«Un imprenditore nel mondo della ristorazione deve comprendere che il personale è fondamentale per il successo della propria attività: sono le persone il nostro vero patrimonio, la chiave per il successo. Il personale di una attività è la chiave perché funzioni: e non parlo di chef, anzi ho in mente più la sala!». Parla Roberto Calugi, direttore generale di Fipe, il “sindacato” degli imprenditori dei pubblici esercizi, interpellato dopo che la Camera ha approvato, in prima battuta, la proposta di legge sul salario minimo, nella sua versione rivista dalla maggioranza di Governo: ovvero senza i 9 euro minimi all'ora proposti dalle opposizioni, e con una delega al governo che rinvia la trattazione del tema molto più in avanti. Al direttore Calugi abbiamo chiesto lumi sulla posizione della Federazione.
Dottor Calugi, perché la Fipe non vuole la fissazione di un salario minimo?
Innanzitutto, perché il nostro contratto garantisce un salario superiore al minimo, ed è in assoluto il più rappresentativo. E posso dire che è applicato direi da tutti nostri iscritti. Sicuramente da tutte le grandi aziende. Ma se anche qualcuno volesse aggirarlo, dico anche che se c’è qualcuno che vuole fare sailing sul personale, vuol dire che si è perso qualche cosa…
Voi avete denunciato il dumping e di pirateria contrattuale, ovvero che una trentina di contratti di lavoro sono stati siglati da realtà poco o per nulla rappresentative…
Si, e si tratta di contratti che non tengono conto delle garanzie fissate dal nostro: sia in termini di salari minimi che di altre voci. Sono contratti che rappresentano poche persone. E che però sono applicabili come il nostro e quindi invitano alcuni imprenditori a scegliere condizioni che noi non approviamo e che anzi condanniamo dal punto di vista etico e che sono assai discutibili sul fronte della legalità.
Non sarebbe comunque una tutela, il minimo salariale per legge, prima che si risolva il problema della rappresentatività?
In parte sì, lo sarebbe. Ma avrebbero controindicazioni che riteniamo molto gravi: non si può ridurre tutto il tema contrattazione al salario minimo. Noi riteniamo che formazione e riposo, per esempio, siano voci fondamentali, centrali del nostro lavoro e che non possono essere messe a rischio.
Però ci sono imprenditori che non si attengono al “vostro” contratto e ne applicano altri più vantaggiosi per loro e meno per i lavoratori.
Purtroppo nel nostro Paese purtroppo non si fanno i controlli.

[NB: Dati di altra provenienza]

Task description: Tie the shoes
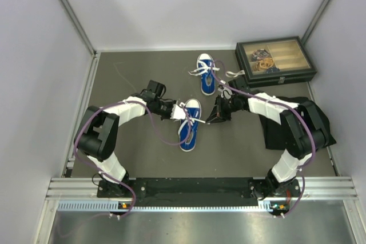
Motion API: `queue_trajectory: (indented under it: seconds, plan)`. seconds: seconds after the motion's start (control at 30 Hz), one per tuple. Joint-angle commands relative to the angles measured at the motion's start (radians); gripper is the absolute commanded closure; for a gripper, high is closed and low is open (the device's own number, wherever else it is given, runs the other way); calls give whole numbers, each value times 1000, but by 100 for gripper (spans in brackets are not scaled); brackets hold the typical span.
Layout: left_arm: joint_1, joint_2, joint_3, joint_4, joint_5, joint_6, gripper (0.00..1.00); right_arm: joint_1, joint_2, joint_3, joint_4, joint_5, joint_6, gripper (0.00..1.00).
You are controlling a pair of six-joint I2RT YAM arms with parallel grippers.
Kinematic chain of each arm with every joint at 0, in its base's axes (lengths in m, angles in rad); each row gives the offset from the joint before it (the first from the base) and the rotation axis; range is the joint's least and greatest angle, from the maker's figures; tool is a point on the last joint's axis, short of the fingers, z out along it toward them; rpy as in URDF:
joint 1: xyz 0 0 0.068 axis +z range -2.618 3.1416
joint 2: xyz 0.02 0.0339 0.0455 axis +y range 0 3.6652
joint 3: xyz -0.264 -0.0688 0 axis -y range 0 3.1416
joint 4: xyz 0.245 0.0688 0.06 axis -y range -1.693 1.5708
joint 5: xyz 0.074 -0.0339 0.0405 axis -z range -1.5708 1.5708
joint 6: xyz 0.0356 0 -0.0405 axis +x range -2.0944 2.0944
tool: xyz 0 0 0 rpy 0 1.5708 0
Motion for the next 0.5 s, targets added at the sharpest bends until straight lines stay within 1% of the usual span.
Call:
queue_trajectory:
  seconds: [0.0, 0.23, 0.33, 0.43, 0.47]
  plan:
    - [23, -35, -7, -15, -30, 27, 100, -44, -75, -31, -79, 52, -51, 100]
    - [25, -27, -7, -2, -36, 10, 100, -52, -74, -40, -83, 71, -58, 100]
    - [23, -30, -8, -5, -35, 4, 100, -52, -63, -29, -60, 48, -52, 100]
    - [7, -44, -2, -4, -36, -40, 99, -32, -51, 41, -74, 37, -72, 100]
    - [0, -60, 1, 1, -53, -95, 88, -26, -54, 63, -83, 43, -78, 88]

Bisogna controllare e anche portare anche alla chiusura chi non può permettersi di applicare i contratti più rappresentativi della categoria. E dico un imprenditore deve capire che non può pensare di risparmiare sul personale: se pensa questo, vuol dire che si è perso davvero qualcosa.
C’è chi dice che dopo il dramma del Covid non si possano penalizzare e pressare troppo le aziende. Cosa ne pensa?
Il Covid ha portato enormi cambiamenti. Noi vogliamo rinnovare il nostro contratto e vogliamo farlo anche alla luce dei mutamenti indotti dal Covid: che non sono solo relativi all’aumento dei salari, ma soprattutto invece riguardano l’aspirazione a periodi più ampi di riposo dal lavoro. Tra 50 euro di aumento e due giorni di riposo invece di uno, molti preferiscono il riposo.
Questo però vale per chi abbia già un reddito più o meno soddisfacente.
Io credo che debba darsi nuovo senso (direi proprio dare senso tout-court) sia alla rappresentanza e alla rappresentatività per le garanzie da una parte, e dall’altra affrontare e migliorare aspetti importanti per noi: penso alle mance che possono essere anche una voce notevole del salario a fine mese specialmente nelle località turistiche e penso sia alla formazione – sempre più in primo piano – e alla assistenza sanitaria.